IT SOUNDS SO SIMPLE. Add a camera and maybe save the lives of children. In this case, school children, specifically the ones who ride school buses. They deserve extra protection, don’t they?
Not in this state.
School buses are very safe. The National Highway Traffic Safety Administration puts a number on it: “Students are about 70 times more likely to get to school safely when taking a school bus instead of traveling by car.” But the risk goes up when they enter or exit the bus, not having anything to do with the bus but because some of the vehicles that approach a stopped school bus are driven by jerks.
Take your pick: these drivers are either too distracted, too self absorbed or too ignorant to obey the laws in this and many other states that require them to stop for a stopped school bus that has its warning lights blinking and its large stop “arm” extended with a bright red STOP at the end. Any driver who doesn’t notice these warning signs is drunk, stoned or a virtual weaponized captive of a mobile device.
The estimates vary on how often drivers pass stopped school buses. The Forbes website cites a nationwide study four years ago that found 75,000 drivers each school day ignore the requirement to stop. It happens here, too, roughly 10 times a day in the Ichabod Crane Central School District, says Dan Doyle, the district’s transportation director.
The issue came up at a recent meeting of the school board meeting. ICC has six buses this year that have with stop arms fitted with cameras to record any bus-pass incidents. In some states those cameras are used not only to capture the plate number of the bus-pass jerk. The cameras can also issue the jerk a $250 ticket by mailing it to the vehicle’s owner.
If being a bus-pass jerk results in a big fine would it persuade anyone to behave better behind the wheel? We could find out if the state Assembly would adopt a bill already approved in the state Senate to authorize stop-arm camera tickets when drivers pass stopped school buses. The measure, called the School Bus Camera Safety Act, was led by Senator Catharine Young (R-57th). She claims violations have dropped by double digits in states that issue automated tickets from bus-pass cameras.

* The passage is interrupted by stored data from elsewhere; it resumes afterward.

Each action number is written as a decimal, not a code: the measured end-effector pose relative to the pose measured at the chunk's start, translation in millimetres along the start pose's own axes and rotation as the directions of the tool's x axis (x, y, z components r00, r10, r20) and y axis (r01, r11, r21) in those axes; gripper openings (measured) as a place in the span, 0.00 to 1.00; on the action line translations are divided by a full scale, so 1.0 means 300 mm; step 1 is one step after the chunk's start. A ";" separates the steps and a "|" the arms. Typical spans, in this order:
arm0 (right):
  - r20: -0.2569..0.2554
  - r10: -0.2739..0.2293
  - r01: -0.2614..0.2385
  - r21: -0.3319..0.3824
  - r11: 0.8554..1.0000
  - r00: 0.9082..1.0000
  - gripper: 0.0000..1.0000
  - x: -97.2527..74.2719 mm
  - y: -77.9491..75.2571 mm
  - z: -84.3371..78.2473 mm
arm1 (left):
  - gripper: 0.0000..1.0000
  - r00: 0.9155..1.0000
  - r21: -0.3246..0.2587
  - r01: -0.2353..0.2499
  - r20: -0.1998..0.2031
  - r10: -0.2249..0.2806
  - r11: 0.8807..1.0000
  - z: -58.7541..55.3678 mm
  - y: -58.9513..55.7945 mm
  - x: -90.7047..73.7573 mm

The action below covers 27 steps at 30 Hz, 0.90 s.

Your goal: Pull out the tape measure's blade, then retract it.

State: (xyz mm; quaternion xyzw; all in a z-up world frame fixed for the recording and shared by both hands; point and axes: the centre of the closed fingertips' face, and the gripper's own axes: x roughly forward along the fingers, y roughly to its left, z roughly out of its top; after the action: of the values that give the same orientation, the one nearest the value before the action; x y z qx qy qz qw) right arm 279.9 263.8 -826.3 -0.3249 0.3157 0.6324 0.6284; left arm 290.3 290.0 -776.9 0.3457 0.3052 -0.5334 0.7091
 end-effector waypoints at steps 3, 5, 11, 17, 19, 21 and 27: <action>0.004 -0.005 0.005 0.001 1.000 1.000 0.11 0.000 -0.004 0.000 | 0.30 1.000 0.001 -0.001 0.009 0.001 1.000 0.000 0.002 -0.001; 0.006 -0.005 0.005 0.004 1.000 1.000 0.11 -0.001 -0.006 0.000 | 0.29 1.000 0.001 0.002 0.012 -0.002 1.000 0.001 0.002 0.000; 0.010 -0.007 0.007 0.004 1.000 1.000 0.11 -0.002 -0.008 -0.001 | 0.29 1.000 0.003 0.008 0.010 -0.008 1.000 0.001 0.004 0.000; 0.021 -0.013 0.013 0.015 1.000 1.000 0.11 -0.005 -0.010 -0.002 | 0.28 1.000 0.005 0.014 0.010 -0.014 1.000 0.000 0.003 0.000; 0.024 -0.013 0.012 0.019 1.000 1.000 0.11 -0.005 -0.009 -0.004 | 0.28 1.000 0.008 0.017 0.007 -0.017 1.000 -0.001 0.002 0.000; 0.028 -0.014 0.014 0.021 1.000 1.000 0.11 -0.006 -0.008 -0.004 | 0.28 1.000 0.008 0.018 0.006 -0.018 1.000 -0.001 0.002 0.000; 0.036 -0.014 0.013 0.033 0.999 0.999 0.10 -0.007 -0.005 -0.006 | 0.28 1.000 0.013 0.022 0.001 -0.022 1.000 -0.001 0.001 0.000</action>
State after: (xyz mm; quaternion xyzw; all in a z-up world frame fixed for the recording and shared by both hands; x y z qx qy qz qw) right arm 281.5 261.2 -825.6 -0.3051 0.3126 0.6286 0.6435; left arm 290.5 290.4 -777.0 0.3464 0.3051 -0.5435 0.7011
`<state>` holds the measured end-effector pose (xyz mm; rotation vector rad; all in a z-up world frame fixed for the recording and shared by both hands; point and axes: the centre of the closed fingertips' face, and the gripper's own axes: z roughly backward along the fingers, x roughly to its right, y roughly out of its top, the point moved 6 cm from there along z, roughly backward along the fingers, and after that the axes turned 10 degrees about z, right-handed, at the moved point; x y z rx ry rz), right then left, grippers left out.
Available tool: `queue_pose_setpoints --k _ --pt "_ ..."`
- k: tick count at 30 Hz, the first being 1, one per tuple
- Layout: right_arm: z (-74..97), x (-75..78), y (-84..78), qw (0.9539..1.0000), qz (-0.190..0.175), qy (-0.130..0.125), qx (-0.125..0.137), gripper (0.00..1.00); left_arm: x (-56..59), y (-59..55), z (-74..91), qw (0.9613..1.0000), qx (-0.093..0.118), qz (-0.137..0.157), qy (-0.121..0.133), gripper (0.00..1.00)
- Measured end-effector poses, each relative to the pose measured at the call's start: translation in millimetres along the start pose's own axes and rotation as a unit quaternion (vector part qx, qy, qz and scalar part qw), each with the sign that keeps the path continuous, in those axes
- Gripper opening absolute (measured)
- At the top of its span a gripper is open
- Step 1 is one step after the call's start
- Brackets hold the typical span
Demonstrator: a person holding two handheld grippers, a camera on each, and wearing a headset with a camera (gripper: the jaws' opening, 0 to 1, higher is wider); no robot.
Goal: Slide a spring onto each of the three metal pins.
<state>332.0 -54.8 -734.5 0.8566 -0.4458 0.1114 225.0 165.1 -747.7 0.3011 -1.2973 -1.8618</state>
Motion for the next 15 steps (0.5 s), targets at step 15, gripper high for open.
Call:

We could achieve the same result by assigning a police officer to drive behind every school bus every day. But that would cost taxpayers so much that we wouldn’t have enough money left over to keep the schools open. And under current law the police can’t use bus-pass images alone to prove a violation. So the School Bus Camera Safety Act is an attempt to fill in the gap. The camera-based fine does not show up on the driver’s license as points that raise insurance rates and doesn’t involve the police.
This bus safety bill seems so simple except that in New York politics nothing is simple. As recently as this summer a different bill was stalled in the legislature that would extend a similar project in New York City–cameras that could issue speeding tickets to drivers on streets near schools. But that bill too has languished.
The state Assembly has the School Bus Camera Safety Act bill now. The bill has Assembly sponsors and has bounced around committee meetings since January, but it has never been put to a vote on the floor. Most likely it is a hostage to the kind of you-pass-mine-and-I’ll-pass-yours type of horse trading.
Political deal making where the safety of children is concerned stinks. As the Assembly bill makes clear, the costs are small if you’re talking about money. Cameras are cheap and schools already order their buses with cameras attached. ICC buses have five cameras each. Compare all that to the price we all pay if we have even one child injured or killed by a bus-pass jerk who might have been encouraged to stop by the realistic prospect of a costly ticket.
The state legislature is in recess now and won’t be back in session until after the election unless the governor orders the members to return. Now is a good time, just before the election, to let our Assembly members know that we care about protecting our children and grandchildren. Ask Assembly members Barrett (106th), Ashby (107th) and Tague (102nd) why the School Bus Camera Safety Act bill is not yet a law and when they will vote to make it one.